Second, cutting the size of our legislature is not a good idea.

Even a small cut in the number of legislators reduces diversity of perspective in a legislature representing a county where each town, village, and city is strikingly and unusually distinct.

A large cut will increase, not decrease, the cost unless we effectively exclude, from our legislature, many good people whose perspective we need. Here's why.

County legislators who do their job well have told this newspaper that doing their job well - note the key word "well" here - already requires so much time that a large cut in their numbers will lead to full-time legislators.

To put it perhaps more precisely, demands on their time will severely hinder people in many occupations from holding other full-time jobs.

Our 25 part-time legislators each earn $9000 annually, or $225,000 per year, in base salary.
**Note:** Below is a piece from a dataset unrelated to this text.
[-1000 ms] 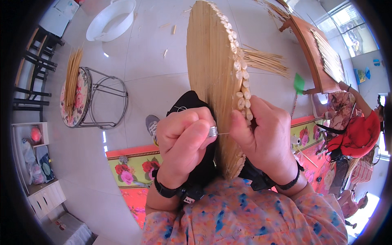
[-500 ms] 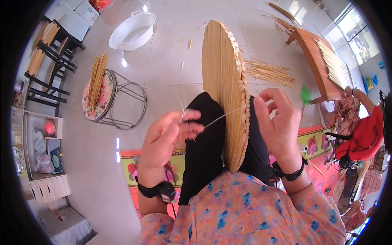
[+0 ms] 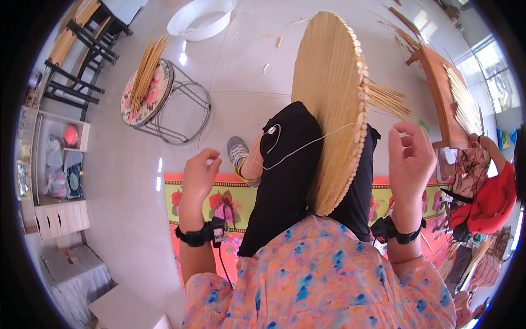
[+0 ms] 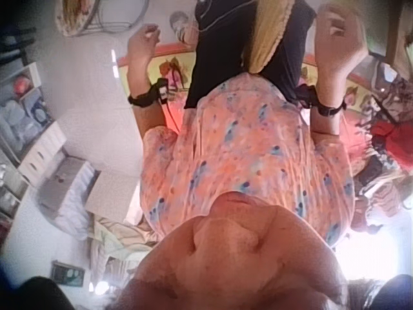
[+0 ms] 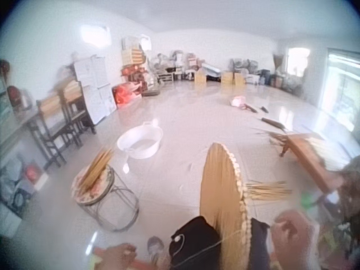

Please run the numbers: The base salary for effectively full-time legislators need not be high for the total to exceed $225,000. And that doesn't even count additional costs - such as employee benefits or taxes, or additional staff - of having effectively full-time legislators.

The only way to prevent the total cost from rising is to keep the effectively full-time salary so low that our legislature would have a disproportionate number of (1) people with sufficient other assets or income to support themselves and their families, and (2) people whose experience doesn't yet command even that low salary.

While many such people have been good legislators and can continue to be, we exclude others at our peril.

So why do some want to cut our legislature? Well, one apparent reason is that given reapportionment law and party enrollment numbers, cutting our legislature likely increases one party's chance of winning the legislature majority.

West Ellicott resident Randy Elf, an alumnus of The Post-Journal, has been a teacher, a law clerk to two federal judges, a state Assembly candidate, and a lawyer.